About this exercise -> Filter the listing below, copying every line in which the word "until" appears.

Provided records ->
┌────────
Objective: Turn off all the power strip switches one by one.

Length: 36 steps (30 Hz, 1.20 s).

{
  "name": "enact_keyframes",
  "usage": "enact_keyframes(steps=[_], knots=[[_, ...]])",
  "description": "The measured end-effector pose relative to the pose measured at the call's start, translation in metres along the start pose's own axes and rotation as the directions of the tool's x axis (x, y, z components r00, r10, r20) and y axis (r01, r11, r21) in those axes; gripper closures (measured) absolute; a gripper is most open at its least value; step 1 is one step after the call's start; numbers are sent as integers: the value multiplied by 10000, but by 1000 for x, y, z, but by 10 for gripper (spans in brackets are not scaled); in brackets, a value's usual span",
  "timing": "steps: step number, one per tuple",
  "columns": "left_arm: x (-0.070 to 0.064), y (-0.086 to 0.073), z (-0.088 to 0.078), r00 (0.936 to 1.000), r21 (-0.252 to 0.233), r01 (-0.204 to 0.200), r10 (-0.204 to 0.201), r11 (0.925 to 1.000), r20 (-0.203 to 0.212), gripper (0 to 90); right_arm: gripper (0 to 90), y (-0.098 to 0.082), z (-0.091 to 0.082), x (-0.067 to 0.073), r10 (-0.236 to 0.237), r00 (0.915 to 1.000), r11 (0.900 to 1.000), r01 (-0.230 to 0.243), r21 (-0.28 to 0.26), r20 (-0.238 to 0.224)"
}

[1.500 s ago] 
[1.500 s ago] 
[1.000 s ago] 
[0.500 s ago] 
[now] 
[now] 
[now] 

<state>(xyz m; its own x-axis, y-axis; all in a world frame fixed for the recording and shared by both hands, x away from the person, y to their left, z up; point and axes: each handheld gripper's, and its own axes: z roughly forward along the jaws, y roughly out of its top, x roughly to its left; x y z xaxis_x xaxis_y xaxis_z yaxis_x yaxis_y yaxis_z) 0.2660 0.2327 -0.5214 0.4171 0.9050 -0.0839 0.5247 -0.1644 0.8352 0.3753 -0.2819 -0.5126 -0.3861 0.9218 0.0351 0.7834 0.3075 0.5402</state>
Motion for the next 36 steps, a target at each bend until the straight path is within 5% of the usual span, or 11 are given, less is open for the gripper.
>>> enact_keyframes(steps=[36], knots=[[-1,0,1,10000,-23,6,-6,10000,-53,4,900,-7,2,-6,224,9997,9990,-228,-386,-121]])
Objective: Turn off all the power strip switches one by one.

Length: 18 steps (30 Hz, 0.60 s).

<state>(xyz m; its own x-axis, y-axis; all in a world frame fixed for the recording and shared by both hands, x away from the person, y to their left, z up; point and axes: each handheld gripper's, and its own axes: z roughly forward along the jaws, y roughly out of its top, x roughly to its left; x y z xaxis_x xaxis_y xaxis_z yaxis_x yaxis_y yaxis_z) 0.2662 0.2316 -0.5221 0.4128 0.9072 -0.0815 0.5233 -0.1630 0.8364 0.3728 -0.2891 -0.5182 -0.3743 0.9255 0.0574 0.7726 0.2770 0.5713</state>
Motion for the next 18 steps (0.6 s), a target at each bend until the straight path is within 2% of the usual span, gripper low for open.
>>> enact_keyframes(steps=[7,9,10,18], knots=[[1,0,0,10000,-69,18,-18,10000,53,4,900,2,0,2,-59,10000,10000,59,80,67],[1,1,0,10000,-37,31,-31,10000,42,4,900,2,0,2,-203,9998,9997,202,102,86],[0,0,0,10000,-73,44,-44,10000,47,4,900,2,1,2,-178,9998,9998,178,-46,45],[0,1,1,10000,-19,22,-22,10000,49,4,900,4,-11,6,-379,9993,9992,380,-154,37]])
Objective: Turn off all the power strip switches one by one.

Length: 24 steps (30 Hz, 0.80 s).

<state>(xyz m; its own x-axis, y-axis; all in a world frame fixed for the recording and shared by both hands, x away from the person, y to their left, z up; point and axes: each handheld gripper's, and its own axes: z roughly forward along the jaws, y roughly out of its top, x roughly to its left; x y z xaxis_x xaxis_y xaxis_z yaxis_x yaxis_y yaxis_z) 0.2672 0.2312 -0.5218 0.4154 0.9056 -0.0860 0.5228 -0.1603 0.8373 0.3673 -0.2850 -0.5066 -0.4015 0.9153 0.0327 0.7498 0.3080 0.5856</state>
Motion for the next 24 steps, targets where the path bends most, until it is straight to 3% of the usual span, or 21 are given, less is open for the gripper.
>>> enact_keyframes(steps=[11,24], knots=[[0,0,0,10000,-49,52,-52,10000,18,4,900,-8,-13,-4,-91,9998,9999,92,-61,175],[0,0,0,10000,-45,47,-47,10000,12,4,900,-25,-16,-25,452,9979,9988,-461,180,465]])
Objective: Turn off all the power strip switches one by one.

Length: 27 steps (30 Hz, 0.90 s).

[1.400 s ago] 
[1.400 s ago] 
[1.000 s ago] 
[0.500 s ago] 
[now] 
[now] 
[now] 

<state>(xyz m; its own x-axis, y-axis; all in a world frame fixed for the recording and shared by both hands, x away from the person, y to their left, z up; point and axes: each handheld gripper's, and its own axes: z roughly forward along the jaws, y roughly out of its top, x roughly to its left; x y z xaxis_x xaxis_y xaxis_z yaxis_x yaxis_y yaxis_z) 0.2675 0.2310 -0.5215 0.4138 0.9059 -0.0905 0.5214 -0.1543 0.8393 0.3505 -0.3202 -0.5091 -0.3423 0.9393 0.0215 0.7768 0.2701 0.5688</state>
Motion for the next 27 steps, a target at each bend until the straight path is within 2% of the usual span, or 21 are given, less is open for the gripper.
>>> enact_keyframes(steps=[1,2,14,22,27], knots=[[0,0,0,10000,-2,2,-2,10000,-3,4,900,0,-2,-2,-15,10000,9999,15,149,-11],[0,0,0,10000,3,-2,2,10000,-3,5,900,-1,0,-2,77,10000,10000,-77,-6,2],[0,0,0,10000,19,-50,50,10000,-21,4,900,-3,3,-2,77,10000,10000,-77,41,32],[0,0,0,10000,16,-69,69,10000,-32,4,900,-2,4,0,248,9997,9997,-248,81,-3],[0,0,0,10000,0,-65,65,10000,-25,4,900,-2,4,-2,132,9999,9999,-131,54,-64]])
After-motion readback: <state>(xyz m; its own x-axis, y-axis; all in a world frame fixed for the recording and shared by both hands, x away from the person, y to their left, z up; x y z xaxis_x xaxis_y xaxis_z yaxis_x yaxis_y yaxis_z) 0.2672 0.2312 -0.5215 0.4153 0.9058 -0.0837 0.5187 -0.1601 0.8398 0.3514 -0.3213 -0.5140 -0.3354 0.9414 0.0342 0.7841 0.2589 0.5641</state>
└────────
Response to the task ->
Motion for the next 36 steps, a target at each bend until the straight path is within 5% of the usual span, or 11 are given, less is open for the gripper.
Motion for the next 18 steps (0.6 s), a target at each bend until the straight path is within 2% of the usual span, gripper low for open.
Motion for the next 24 steps, targets where the path bends most, until it is straight to 3% of the usual span, or 21 are given, less is open for the gripper.
Motion for the next 27 steps, a target at each bend until the straight path is within 2% of the usual span, or 21 are given, less is open for the gripper.

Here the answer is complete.